Everyone seems to think they know all about ADHD and its symptoms. I'll be out somewhere and over hear people say things to their friends like, "I'm so ADD right now!", because they'll be on their phone while also working on their computer, and they cant decide which device to devote their attention to. I've also talked to many people who don't believe ADHD is a legitimate issue or that it was created by big pharma just to sell drugs. What's worse are the numerous stereotypes and stigmas that are associated with having ADHD. When people hear that I am ADHD, cue the eye rolls and endless suggestions of dietary changes, more exercise, less screen time, it's a conspiracy, or worse, "it's all in your head", comments.

In this article, I hope to uncover some of the lesser known facets of ADHD and give you some insight about what its like to be an adult who deals with this monkey on my back day in and day out. It effects everyone differently, but I'd like to share what its like living with ADHD from my perspective. If you have ADHD, I know my experience will differ from yours, because I am not you. For those of you who don't have ADHD, and think you know what it's all about, I invite you to open your mind and see if my experience matches your perception.

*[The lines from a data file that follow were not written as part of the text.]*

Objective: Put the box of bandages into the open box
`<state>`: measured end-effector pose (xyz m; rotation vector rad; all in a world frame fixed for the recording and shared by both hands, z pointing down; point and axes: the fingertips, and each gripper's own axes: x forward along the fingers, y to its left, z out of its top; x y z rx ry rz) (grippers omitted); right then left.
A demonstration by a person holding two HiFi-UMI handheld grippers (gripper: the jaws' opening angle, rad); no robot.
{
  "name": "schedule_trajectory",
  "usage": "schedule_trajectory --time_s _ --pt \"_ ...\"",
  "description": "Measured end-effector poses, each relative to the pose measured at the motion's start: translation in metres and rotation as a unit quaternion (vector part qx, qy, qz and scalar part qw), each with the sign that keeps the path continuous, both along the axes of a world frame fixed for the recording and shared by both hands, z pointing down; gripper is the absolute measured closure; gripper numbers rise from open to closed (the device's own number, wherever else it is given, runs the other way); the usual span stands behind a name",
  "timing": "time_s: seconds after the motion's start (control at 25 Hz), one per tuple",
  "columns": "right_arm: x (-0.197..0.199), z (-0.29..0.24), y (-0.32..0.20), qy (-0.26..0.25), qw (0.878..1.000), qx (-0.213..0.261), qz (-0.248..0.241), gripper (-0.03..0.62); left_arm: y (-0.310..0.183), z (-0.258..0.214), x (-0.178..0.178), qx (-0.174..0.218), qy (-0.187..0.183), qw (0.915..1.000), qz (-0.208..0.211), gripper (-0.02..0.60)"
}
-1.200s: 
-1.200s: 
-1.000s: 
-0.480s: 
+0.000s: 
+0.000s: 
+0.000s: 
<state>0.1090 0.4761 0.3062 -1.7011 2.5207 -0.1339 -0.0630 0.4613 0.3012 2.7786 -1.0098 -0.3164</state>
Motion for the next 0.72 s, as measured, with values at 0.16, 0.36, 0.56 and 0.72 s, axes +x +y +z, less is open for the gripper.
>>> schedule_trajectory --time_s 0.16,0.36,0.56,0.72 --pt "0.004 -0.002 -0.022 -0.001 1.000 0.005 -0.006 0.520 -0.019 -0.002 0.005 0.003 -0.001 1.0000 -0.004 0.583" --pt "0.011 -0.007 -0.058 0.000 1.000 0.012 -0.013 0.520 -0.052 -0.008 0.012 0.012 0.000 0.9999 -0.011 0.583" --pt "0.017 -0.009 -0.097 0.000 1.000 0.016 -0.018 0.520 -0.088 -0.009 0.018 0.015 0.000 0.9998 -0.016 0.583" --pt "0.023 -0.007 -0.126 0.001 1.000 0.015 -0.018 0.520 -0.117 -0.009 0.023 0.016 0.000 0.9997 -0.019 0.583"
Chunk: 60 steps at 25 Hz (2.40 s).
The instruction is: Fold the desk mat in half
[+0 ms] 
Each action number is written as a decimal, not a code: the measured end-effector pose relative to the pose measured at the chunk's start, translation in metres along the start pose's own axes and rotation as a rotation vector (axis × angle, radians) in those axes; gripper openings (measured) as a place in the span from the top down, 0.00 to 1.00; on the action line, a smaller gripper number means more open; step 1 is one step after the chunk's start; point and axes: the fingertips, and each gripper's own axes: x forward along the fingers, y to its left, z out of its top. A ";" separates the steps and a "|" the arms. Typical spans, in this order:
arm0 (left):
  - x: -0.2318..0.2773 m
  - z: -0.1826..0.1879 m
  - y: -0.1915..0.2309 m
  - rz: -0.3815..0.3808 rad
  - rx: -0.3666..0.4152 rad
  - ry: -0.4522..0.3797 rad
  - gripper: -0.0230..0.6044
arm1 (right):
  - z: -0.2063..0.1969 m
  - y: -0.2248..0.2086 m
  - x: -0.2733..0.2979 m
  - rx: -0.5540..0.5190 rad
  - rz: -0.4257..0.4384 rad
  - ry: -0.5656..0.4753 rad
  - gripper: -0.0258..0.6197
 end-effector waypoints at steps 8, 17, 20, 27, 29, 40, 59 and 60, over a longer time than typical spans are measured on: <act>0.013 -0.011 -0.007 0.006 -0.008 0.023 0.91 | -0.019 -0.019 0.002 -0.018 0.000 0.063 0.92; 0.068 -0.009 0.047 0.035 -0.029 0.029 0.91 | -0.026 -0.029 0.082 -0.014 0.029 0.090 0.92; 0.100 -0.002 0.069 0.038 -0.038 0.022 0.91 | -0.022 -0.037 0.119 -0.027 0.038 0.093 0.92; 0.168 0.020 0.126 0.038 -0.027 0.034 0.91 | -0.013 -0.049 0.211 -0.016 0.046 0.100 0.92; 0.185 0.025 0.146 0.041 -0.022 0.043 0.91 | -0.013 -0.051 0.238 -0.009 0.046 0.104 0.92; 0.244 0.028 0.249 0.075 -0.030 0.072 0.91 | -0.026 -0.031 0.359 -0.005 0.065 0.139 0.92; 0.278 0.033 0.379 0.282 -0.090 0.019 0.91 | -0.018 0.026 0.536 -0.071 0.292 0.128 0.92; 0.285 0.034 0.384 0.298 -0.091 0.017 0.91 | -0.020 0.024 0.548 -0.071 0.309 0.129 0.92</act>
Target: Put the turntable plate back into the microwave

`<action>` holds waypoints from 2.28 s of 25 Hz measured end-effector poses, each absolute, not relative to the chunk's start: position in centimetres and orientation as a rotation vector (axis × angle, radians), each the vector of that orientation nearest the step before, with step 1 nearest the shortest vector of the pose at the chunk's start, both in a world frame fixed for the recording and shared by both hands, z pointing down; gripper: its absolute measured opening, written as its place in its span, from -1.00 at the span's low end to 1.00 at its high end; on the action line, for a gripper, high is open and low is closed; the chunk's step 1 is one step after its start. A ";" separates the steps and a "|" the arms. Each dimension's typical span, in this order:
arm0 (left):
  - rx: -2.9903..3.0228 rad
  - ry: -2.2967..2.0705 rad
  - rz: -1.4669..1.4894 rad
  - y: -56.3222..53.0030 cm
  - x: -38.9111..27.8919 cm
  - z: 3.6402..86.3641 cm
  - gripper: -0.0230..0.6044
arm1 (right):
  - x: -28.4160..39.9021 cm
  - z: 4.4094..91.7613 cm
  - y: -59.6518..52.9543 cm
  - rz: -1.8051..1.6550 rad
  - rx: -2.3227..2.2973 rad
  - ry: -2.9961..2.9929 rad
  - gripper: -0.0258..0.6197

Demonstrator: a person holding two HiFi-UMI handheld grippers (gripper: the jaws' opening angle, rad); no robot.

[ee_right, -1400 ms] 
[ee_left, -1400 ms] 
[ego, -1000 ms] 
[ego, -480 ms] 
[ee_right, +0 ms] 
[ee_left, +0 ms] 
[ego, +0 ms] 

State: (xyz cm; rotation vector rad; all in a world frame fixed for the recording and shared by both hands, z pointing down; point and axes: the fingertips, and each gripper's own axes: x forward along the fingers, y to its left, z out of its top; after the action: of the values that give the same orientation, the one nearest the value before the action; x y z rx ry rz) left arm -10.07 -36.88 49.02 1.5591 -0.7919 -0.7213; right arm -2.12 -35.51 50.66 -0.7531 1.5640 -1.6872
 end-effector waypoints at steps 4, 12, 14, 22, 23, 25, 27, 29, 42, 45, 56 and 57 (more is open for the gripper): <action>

Many people think they have a good idea of what it's like to be a person with ADHD. They seem to think the disorder effects it's sufferers the same way. People think of a person who can't stay focused on anything, someone who engages in hyperactive behavior or is constantly fidgeting. They think we are rude and disruptive, or not as intelligent as our peers. While some of these can be symptoms of ADHD, they don't effect it's sufferers the same way. Having this different type of brain chemistry has nothing to do with intelligence. People with ADHD just learn and function differently. Some people have issues with hyper-focusing on one thing for too long. Many "space out" and can't seem to get their head in the game no matter how hard they try. Others are paralyzed with anxiety over not being able to complete what they think should be a simple task, so they avoid it entirely hoping it will just go away, only ,making their anxiety worse. While others waste hours at the grocery store every time they forget their shopping list because they get lost in all of the endless choices, like 17 kinds of toothpaste, so .... they just forget the toothpaste altogether because choosing one feels impossible.

The ADHD brain functions differently in each person. Some may experience a majority of symptoms associated with the disorder in mild form while others experience only a few symptoms whit high severity. All of these symptoms and their severity can vary depending on several factors. Also, since it is thought that ADHD almost always develops in childhood, it's possible that these symptoms can remain undetected. They often begin to change once the individual reaches adulthood. Detecting ADHD in childhood is more common now, since we know it effects more children than adults. However, it's not always detected in children with milder cases.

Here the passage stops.